* **WHAT IS EXPECTED**: All lines in the material with the string "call" should be listed.

* **INFORMATION SHOWN**:

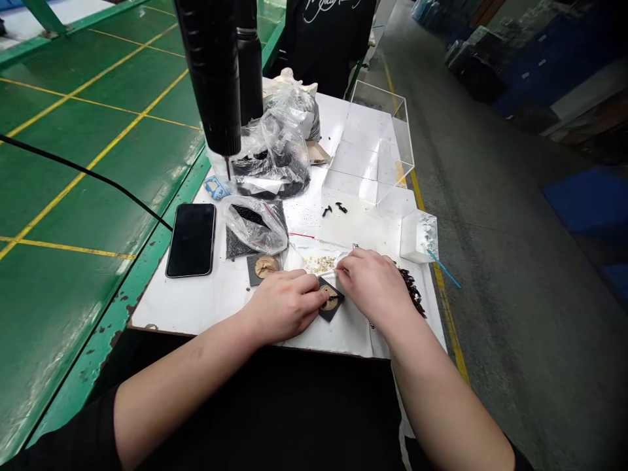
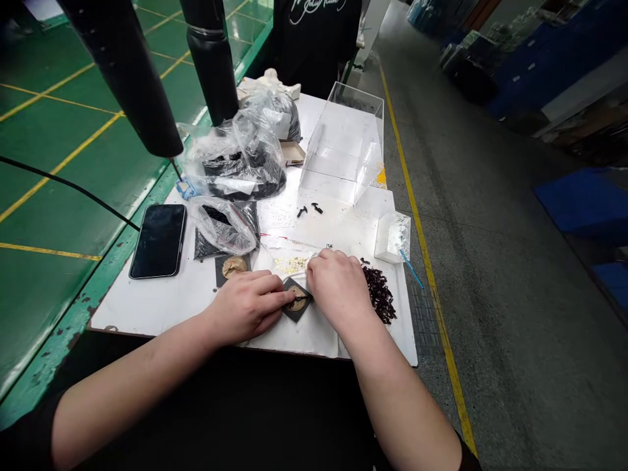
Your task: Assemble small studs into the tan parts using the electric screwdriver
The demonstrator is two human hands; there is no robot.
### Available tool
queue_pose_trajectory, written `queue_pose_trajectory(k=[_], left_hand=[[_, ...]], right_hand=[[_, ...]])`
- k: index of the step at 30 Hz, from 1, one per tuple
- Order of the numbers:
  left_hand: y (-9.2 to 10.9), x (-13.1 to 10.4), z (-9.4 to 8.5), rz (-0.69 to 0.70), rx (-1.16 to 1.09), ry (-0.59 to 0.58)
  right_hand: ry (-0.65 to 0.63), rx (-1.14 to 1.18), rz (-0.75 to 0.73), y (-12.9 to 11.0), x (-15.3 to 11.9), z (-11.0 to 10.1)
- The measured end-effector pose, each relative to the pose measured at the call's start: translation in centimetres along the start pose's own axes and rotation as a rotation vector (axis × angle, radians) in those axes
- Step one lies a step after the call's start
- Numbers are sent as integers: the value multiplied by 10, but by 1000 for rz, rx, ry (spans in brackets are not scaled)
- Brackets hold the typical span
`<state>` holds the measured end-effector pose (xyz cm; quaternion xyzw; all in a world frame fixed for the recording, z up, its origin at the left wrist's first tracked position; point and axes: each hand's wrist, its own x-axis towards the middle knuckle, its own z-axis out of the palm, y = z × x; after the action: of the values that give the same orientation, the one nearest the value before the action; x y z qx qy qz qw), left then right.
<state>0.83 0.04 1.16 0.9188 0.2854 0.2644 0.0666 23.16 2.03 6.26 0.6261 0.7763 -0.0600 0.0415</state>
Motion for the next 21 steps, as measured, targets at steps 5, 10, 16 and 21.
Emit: queue_pose_trajectory(k=[5, 10, 16, 21], left_hand=[[-1, -1, 2, -26, -16, -44], [0, 0, 2, -18, 22, -38], [1, 1, 3, -24, 21, -33], [0, 0, 3, -26, 40, -51]], right_hand=[[-7, -16, 7, 2, -2, 1], [0, 19, 3, 8, -3, 4], [1, -32, -13, 2, -3, 3], [-2, -115, -3, -5, -2, -1]])
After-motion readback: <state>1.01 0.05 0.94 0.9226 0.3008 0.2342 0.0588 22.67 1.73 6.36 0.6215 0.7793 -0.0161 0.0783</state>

* **TASK ANSWER**:
- The measured end-effector pose, each relative to the pose measured at the call's start: translation in centimetres along the start pose's own axes and rotation as a rotation vector (axis × angle, radians) in those axes
- Step one lies a step after the call's start

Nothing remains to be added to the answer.